RECORDS FOR THE TASK section start
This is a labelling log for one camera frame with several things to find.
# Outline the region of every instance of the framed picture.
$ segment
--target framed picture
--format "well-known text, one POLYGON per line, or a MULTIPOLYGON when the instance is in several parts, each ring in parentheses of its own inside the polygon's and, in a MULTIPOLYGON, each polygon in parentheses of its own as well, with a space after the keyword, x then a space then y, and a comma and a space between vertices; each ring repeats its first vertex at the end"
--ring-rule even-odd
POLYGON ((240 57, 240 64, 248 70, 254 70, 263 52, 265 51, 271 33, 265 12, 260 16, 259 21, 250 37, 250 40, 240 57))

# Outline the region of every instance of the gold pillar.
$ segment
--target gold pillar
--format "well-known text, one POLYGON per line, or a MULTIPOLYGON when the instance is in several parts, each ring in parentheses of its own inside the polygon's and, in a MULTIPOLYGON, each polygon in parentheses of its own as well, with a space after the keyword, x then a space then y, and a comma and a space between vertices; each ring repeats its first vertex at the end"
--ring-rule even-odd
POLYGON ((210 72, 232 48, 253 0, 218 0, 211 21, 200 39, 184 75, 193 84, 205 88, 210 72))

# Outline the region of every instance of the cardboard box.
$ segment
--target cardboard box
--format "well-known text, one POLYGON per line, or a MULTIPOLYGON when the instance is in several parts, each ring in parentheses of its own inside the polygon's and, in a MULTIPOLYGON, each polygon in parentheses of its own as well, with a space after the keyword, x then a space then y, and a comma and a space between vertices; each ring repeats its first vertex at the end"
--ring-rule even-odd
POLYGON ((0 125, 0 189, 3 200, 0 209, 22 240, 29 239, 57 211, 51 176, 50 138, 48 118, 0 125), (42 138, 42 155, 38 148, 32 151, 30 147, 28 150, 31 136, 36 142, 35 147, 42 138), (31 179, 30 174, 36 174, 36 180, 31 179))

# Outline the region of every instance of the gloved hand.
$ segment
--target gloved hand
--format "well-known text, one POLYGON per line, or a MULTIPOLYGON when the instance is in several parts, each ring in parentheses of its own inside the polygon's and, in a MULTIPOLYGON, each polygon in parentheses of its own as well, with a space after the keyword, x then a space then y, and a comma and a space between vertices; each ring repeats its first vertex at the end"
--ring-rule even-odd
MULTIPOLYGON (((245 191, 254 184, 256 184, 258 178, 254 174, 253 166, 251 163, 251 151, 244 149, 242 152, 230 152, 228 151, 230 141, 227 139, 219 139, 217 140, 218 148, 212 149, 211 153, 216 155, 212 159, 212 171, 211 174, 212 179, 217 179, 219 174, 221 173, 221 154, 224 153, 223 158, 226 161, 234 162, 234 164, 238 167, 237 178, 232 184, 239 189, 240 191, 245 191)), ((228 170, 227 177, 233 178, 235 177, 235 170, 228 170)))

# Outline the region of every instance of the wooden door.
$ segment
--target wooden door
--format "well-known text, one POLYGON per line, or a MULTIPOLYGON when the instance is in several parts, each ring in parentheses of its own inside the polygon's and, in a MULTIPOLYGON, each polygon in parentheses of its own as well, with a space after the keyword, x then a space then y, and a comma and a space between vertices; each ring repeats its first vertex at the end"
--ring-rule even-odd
RECORDS FOR THE TASK section end
▸ EXERCISE PROMPT
The word to find is "wooden". Copy every line of the records that holds it.

▸ SOLUTION BELOW
# Outline the region of every instance of the wooden door.
--target wooden door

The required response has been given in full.